EXERCISE PROMPT | Please copy, exactly as written, the span from the first line below to the line that contains "This entry pairs", including both, and skip the pictures.

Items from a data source
++++

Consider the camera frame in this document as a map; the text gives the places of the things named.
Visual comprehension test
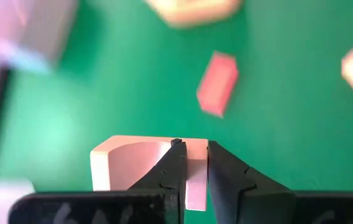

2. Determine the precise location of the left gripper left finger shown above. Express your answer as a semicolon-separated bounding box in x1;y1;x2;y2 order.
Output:
128;138;188;224

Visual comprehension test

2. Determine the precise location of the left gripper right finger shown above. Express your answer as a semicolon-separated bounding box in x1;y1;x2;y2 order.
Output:
207;140;297;224

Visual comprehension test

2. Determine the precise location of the red rectangular block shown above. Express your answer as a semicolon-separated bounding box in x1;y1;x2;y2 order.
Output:
196;51;239;119

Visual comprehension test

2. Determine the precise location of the green table mat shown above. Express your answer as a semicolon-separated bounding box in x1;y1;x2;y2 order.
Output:
0;0;353;224

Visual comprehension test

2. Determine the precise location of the yellow cube block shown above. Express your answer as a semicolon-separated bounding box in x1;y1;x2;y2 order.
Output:
145;0;243;29

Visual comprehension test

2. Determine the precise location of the natural wood arch block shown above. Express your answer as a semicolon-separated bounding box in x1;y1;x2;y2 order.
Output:
89;135;209;212

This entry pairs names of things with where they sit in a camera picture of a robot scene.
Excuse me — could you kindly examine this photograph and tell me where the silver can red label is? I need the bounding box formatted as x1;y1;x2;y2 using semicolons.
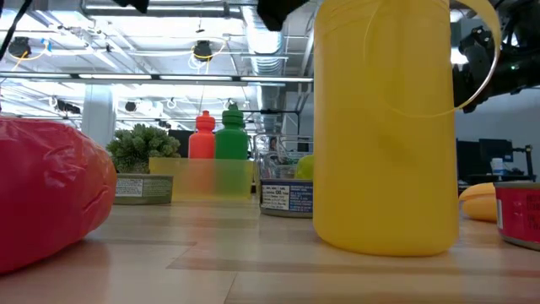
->
493;181;540;252

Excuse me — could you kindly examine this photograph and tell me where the green succulent plant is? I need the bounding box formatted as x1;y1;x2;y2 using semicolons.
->
105;123;181;174

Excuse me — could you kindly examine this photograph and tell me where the silver can green label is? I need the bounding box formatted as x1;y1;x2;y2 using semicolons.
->
113;172;174;206

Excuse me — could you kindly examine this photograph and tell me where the narrow clear plastic bin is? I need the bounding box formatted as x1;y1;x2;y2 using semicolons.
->
252;133;314;187

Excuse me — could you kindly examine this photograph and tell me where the yellow translucent plastic bin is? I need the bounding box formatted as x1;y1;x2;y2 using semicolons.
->
148;157;255;202

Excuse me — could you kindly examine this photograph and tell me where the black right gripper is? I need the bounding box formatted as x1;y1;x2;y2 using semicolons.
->
454;27;501;113

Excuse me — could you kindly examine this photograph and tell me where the silver can blue label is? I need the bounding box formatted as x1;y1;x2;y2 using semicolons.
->
259;178;314;220

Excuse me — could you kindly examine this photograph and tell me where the orange plastic bottle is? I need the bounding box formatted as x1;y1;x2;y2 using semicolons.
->
188;110;217;160

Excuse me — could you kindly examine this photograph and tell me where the long ceiling light bar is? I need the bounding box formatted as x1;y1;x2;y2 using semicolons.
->
0;72;314;84

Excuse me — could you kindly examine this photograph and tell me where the white column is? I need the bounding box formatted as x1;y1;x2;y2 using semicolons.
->
82;95;116;149

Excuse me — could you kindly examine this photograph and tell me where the dark background monitor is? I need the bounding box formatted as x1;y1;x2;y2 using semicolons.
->
168;129;195;159
478;138;514;164
455;138;481;183

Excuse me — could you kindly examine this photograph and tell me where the black ceiling device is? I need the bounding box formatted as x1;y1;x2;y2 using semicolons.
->
193;40;214;62
7;36;33;59

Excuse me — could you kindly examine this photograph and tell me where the silver ventilation duct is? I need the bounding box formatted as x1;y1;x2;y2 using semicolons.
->
242;3;288;77

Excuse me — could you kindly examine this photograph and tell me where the green plastic bottle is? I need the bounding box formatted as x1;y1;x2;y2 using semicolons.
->
214;103;249;160

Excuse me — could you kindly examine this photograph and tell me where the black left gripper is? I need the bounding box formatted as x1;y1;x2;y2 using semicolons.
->
256;0;311;33

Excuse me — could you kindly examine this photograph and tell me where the yellow plastic bottle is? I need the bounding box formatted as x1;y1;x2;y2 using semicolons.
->
312;0;503;258

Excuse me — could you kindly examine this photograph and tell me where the yellow banana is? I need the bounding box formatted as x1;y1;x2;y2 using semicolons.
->
458;182;499;223

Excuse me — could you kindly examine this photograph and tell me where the green apple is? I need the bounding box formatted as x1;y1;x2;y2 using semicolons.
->
294;155;314;181

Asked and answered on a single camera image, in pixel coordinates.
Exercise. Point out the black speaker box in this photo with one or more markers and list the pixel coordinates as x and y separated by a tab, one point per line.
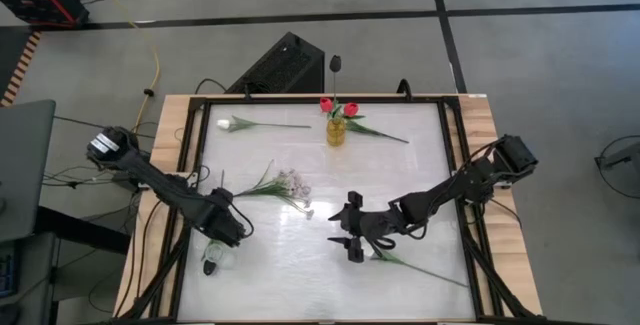
285	67

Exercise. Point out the yellow glass vase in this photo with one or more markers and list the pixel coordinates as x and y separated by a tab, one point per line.
336	135

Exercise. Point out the small white flower bunch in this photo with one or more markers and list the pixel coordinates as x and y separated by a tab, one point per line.
287	185

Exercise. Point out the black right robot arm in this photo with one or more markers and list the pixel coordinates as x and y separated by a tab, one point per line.
450	190

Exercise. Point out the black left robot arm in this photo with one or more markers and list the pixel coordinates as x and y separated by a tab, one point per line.
150	180

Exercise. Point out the clear glass vase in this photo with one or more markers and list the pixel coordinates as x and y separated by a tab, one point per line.
225	257

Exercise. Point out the dark keyboard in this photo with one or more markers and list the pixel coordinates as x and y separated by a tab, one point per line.
6	275

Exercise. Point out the red artificial tulip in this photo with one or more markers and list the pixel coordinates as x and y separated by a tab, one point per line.
326	104
351	110

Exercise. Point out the white artificial tulip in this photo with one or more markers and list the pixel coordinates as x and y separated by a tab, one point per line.
223	124
400	261

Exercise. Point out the black metal table frame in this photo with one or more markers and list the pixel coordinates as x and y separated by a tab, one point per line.
400	100

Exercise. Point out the white glossy work sheet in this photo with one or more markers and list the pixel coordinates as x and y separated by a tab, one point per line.
300	295

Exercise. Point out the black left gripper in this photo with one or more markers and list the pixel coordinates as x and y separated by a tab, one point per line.
220	217

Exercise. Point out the black desk base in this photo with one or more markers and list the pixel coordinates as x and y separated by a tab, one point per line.
80	230

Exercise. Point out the dark mat with striped edge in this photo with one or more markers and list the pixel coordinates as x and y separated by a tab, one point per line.
20	70

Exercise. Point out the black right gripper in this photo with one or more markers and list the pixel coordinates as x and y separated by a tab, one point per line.
375	227

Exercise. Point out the black artificial tulip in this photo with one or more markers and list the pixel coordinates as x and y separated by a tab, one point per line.
209	267
335	63

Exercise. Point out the gray desk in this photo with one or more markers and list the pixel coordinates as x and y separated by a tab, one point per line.
25	165

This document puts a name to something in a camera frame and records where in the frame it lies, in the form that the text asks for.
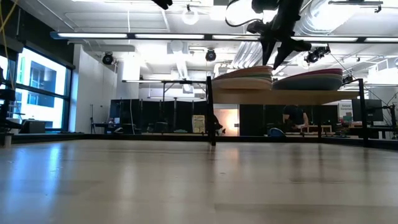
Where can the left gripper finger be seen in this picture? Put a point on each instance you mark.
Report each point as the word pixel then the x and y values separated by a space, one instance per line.
pixel 163 3

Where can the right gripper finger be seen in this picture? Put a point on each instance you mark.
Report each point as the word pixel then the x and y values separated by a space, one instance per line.
pixel 289 49
pixel 268 49

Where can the terracotta plate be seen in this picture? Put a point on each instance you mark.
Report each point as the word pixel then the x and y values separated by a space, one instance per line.
pixel 248 70

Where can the blue plate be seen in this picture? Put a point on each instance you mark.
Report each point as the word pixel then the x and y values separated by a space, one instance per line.
pixel 308 84

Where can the magenta plate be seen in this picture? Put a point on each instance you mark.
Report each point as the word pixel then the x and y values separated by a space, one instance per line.
pixel 323 72

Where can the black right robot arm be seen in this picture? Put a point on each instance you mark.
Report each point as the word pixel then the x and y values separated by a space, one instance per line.
pixel 264 4

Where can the black track spotlight cluster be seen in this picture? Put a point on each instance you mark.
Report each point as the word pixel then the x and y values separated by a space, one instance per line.
pixel 315 56

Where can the round white ceiling lamp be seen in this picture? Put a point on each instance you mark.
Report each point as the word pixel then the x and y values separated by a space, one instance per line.
pixel 190 18

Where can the long ceiling light bar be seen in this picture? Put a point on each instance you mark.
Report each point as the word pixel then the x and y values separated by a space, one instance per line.
pixel 168 36

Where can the round black ceiling speaker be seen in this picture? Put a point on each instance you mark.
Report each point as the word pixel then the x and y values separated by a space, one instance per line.
pixel 211 55
pixel 108 58

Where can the person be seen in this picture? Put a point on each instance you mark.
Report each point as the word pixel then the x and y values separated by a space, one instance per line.
pixel 293 115

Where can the black partition panel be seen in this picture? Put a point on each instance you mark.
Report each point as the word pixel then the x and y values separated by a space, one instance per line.
pixel 149 115
pixel 255 119

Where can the black ceiling track fixture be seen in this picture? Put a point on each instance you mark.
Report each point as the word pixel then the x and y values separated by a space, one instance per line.
pixel 354 2

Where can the low wooden bench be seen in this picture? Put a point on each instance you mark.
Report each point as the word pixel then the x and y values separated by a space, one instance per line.
pixel 314 127

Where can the green white sign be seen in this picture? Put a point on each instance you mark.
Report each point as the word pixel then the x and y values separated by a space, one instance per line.
pixel 345 110

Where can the blue rounded object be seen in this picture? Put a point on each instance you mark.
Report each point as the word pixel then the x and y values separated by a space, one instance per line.
pixel 276 133

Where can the black monitor screen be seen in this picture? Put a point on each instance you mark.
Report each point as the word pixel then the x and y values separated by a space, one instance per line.
pixel 367 110

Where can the yellow poster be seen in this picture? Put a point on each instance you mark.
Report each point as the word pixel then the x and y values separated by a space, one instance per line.
pixel 198 124

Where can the black tripod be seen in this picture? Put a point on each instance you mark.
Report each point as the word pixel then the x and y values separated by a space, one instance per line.
pixel 92 121

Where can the large glass window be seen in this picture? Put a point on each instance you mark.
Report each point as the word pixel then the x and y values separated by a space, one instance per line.
pixel 43 93

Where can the black equipment case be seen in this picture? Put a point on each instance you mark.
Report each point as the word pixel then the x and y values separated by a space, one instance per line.
pixel 32 127

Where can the dark equipment rack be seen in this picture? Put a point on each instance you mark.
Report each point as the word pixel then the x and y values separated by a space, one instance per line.
pixel 6 105

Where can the small white cylinder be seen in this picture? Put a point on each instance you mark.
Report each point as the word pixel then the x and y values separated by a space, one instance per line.
pixel 7 140

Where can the silver ventilation duct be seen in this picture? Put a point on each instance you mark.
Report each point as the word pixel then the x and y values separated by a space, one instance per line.
pixel 314 18

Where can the wooden shelf black metal frame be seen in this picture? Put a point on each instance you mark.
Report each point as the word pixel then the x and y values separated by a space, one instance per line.
pixel 280 97

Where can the black background frame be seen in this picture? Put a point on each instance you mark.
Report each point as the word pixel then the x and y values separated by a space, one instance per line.
pixel 174 82

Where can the black aluminium rig frame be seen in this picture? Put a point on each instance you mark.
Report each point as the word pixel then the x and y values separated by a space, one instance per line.
pixel 124 137

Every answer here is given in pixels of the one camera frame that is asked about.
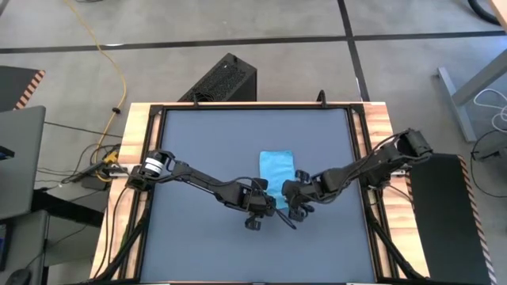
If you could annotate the large black striped-edge mat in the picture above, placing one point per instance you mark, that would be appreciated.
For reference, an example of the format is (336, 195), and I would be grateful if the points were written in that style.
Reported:
(443, 221)

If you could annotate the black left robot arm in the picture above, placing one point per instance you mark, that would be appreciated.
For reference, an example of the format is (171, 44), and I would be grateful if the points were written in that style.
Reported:
(190, 174)

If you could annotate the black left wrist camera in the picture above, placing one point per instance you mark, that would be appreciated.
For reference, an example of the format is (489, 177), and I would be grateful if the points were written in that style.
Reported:
(253, 223)

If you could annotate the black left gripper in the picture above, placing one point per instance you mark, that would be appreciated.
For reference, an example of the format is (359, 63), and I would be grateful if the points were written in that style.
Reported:
(255, 202)

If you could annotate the black aluminium table frame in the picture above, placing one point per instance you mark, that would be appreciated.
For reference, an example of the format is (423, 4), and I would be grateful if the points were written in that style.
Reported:
(257, 106)

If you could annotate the grey metal desk leg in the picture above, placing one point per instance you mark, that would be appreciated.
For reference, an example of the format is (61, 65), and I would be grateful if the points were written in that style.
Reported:
(455, 103)

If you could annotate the grey laptop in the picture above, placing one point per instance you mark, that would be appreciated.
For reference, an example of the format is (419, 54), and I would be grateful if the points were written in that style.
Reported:
(20, 158)

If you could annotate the light blue microfiber towel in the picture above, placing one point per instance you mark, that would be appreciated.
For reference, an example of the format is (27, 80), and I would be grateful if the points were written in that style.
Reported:
(275, 170)

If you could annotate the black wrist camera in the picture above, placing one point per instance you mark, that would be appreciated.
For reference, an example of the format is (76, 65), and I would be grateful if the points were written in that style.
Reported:
(253, 223)
(302, 175)

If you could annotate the wooden desk top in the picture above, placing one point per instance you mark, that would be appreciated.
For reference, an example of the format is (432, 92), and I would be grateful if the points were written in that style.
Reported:
(500, 10)

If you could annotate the small black striped-edge mat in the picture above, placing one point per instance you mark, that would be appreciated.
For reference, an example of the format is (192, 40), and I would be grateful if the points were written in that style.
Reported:
(16, 85)

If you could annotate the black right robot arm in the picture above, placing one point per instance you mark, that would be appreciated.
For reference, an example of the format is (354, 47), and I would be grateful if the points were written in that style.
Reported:
(376, 162)

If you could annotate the black power strip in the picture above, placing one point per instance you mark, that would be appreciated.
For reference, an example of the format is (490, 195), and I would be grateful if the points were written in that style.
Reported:
(93, 170)

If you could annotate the black computer mouse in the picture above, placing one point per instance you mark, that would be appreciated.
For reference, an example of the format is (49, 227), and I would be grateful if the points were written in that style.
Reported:
(19, 278)

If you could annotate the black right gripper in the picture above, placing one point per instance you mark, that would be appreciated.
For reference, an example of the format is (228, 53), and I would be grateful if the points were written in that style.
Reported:
(303, 194)

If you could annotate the black computer tower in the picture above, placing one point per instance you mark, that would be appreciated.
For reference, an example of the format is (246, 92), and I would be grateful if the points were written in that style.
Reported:
(226, 79)

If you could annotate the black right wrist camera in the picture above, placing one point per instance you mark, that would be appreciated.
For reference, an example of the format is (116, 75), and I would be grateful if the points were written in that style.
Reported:
(302, 175)

++++

ANSWER TO THE PROBLEM |
Consider the camera frame in this document as a map; the text gives the places of the things named.
Visual comprehension test

2. Determine the precise location of the left gripper left finger shown above. Express your answer as a semicolon-separated bounding box in x1;y1;x2;y2 order.
Output:
128;138;188;224

Visual comprehension test

2. Determine the precise location of the left gripper right finger shown above. Express your answer as a semicolon-separated bounding box in x1;y1;x2;y2 order.
Output:
207;140;297;224

Visual comprehension test

2. Determine the precise location of the red rectangular block shown above. Express your answer as a semicolon-separated bounding box in x1;y1;x2;y2 order.
Output:
196;51;239;119

Visual comprehension test

2. Determine the precise location of the green table mat shown above. Express your answer as a semicolon-separated bounding box in x1;y1;x2;y2 order.
Output:
0;0;353;224

Visual comprehension test

2. Determine the precise location of the yellow cube block shown above. Express your answer as a semicolon-separated bounding box in x1;y1;x2;y2 order.
Output:
145;0;243;29

Visual comprehension test

2. Determine the precise location of the natural wood arch block shown above. Express your answer as a semicolon-separated bounding box in x1;y1;x2;y2 order.
Output:
89;135;209;212

This entry pairs names of things with where they sit in a camera picture of a robot scene.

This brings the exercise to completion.